The opening motif of ‘Seedling’ (inspired by spring mornings spent walking through Queen’s Park in Brighton) is delicate and captivating and makes a promise of beauty that the rest of the album easily keeps. The steady playing of the left hand allows the right hand to throw out glissando runs of notes like the scattered seeds of a dandelion head. ‘Suspended’ is the first track to play the piano strings like a harp, with dampened notes rooting the track while plucked notes linger over the top, and this is further explored in ‘Muted’ where a weighted cloth is placed on the strings to create an almost synthesised sound. This technique is enthralling to watch as you can see from the video for ‘Stillness’ below.

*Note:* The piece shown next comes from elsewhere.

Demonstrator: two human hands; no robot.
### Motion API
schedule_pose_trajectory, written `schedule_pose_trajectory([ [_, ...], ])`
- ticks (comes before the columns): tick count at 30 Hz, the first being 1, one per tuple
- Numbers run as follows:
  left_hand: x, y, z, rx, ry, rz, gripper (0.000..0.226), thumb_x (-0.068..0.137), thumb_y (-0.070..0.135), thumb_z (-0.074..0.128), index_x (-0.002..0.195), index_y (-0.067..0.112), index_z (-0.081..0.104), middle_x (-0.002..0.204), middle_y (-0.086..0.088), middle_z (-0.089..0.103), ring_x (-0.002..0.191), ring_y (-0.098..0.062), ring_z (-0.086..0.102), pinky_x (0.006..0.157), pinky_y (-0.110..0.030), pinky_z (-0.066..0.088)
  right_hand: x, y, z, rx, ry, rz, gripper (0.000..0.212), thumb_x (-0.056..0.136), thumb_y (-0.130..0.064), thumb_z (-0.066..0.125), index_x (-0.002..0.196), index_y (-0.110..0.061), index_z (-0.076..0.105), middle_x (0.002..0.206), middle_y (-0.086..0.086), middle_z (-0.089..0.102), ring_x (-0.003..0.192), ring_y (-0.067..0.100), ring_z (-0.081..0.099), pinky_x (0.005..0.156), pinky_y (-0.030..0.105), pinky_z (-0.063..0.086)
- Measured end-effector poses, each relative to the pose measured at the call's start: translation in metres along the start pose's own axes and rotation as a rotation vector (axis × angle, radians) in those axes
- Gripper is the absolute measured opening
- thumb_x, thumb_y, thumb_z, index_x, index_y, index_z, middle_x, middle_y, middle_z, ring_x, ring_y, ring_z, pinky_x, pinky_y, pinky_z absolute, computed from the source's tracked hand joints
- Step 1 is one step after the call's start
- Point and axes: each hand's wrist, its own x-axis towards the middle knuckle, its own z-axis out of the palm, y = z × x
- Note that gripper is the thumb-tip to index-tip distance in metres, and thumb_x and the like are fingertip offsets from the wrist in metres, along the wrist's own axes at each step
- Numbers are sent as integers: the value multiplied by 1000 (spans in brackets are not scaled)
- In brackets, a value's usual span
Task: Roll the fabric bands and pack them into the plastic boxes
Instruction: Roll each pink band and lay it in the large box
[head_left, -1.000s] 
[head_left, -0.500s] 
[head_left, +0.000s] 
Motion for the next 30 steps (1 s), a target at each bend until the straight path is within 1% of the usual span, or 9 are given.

As you would expect from its name, ‘Murmurations’ is full of rotational piano notes that never seem to settle and create the same seemingly random patterns exhibited by the flocks of starlings that swoop over Brighton at dusk. The title track, ‘Release’ is a warm breeze gently moving sheets hung out to dry, and both the title track ‘Pause’ and ‘Impulse’ offer the most contemplative tone of the compositions. ‘Stillness’ feels like the middle of a hot night, ‘Flutter’ “brings us back to nature with the thought of butterfly wings” and the final track, ‘Unravel’ is a fitting coda to the album; a weightless mix of chord progressions that allows us to drift and float towards a Zen state.
The tracks on Pause are lighter than air; a held breath. They have the weight of an eyelash and the buoyancy of a flotilla of bubbles and the constantly shifting patterns and subtle repetitions become hypnotic and intoxicatingly soporific, very much like the video for ‘Seedling’ made by Jola Kudela (below). The album casts its spell early but continues to draw you in with the poetry of its notes and, gradually, you can’t help but succumb to the sheer heady beauty of it.